Après les succès de la grève des postiers et du référendum contre la privatisation de la Poste, après les manifestations des employés de France Télécom contre la dégradation des conditions de travail qui ont poussé vingt-cinq d'entre eux au suicide ces derniers mois, les cheminots sont appelés à faire grève et manifester le 20 du mois pour leurs emplois et leurs salaires. A la même date, les lycéens descendront dans la rue pendant que les employés de Pôle emploi se battront, encore le même jour, contre la dégradation de leurs conditions de travail. Tous les salariés de l'industrie sont appelés à leur tour à une journée de lutte le 22 octobre. (Lire le tract du NPA)

 

Les licenciements massifs, 1000 par jour, ont non seulement des conséquences dramatiques directes sur ceux qui sont jetés à la rue et leurs familles mais aussi, indirectes, sur la précarité de l'emploi de ceux qui en ont encore un, l'aggravation de leurs conditions de travail par l'augmentation de la productivité, la baisse des salaires dans le privé comme dans le public, le recul des conditions de vie de tous. C'est ainsi depuis des années et des années.

 

Des raisons encore plus nombreuses de se révolter tous ensemble

 

Mais avec la crise, une étape a été franchie. Ainsi les salaires sont au plus bas depuis trente ans, la santé au travail qui se dégrade jusqu'au suicide subit un recul historique, le délabrement et la remise en cause des services publics n'a jamais été aussi loin. Les attaques sur l'emploi utilisent et renforcent toutes les oppressions, divisions et discriminations entre chômeurs et salariés, actifs et retraités, hommes et femmes, français et étrangers...

 

C'est ce que démontrent les manifestations qui ont été également organisées les 16 et 17 octobre, pour le niveau de vie des retraités qui s'effondre et pour les droits des femmes qui restent bafoués et, dans certains cas, sont remis en cause.

 

Avec les licenciements et le chômage de masse, c'est toute la société qui est en train de reculer.

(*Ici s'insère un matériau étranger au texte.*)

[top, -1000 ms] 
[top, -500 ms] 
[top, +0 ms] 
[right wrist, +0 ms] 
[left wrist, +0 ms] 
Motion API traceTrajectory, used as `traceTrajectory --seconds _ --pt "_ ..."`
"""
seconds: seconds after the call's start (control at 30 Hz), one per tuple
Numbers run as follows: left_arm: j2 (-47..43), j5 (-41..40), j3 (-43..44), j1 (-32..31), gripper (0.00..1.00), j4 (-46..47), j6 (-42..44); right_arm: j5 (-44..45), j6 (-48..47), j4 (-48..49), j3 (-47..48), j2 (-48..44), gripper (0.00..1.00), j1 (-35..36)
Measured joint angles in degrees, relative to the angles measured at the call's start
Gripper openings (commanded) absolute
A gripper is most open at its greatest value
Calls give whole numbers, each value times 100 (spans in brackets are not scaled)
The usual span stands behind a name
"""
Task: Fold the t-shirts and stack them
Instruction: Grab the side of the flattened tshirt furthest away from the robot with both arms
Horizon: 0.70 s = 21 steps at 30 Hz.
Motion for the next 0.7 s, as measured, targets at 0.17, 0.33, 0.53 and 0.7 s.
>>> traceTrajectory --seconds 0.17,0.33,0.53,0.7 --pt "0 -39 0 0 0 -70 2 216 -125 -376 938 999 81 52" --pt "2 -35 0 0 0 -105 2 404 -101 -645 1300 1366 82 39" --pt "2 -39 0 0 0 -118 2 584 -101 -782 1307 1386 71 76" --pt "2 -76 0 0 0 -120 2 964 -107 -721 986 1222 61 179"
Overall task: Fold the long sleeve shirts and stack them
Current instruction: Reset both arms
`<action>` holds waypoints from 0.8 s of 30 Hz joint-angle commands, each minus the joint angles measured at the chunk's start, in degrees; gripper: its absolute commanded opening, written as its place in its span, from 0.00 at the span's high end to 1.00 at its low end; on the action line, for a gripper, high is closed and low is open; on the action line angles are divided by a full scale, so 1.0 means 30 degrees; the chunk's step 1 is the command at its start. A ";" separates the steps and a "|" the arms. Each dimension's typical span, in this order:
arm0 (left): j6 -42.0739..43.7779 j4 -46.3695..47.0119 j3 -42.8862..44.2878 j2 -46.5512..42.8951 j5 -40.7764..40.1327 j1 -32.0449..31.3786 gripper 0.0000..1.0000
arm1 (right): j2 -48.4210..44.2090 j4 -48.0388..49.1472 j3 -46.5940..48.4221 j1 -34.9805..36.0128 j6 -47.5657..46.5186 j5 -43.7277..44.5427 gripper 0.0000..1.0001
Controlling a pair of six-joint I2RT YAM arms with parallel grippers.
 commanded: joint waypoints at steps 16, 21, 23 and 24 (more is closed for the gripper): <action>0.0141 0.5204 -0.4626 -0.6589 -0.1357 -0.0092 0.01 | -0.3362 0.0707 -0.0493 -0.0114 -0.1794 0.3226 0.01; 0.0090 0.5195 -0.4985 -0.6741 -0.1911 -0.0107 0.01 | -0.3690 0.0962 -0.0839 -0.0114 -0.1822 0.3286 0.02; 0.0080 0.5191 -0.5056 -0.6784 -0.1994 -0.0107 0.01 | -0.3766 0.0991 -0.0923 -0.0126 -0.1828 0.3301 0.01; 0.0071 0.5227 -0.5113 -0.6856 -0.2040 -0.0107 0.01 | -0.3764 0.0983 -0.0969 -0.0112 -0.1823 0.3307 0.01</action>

Tout le monde comprend bien que nous ne trouverons pas de réponse à cette crise et à ces attaques globales entreprise par entreprise, secteur par secteur, catégorie par catégorie, pas plus qu'il n'y a de solution « industrielle » capitaliste à la crise du capitalisme. La seule solution est de contester le pouvoir des actionnaires sur l'économie, l'industrie et les banques, qui ruine toute la société.

 

Face à une crise globale, une réponse globale

 

C'est pourquoi le NPA engage une campagne « Nos emplois, pas leurs profits » pour interdire les licenciements en prenant sur les profits, pour garantir à chacun un minimum net de 1500 euros par mois, pour travailler toutes et tous moins et mieux, pour faire du droit de chacune et chacun à vivre correctement de son travail une question centrale, un choix de société. Cette campagne est indissociable de la construction et du développement des mobilisations en cours, de leur coordination pour aller vers un vaste mouvement d'ensemble qui sera seul à même de changer la donne au profit des classes populaires.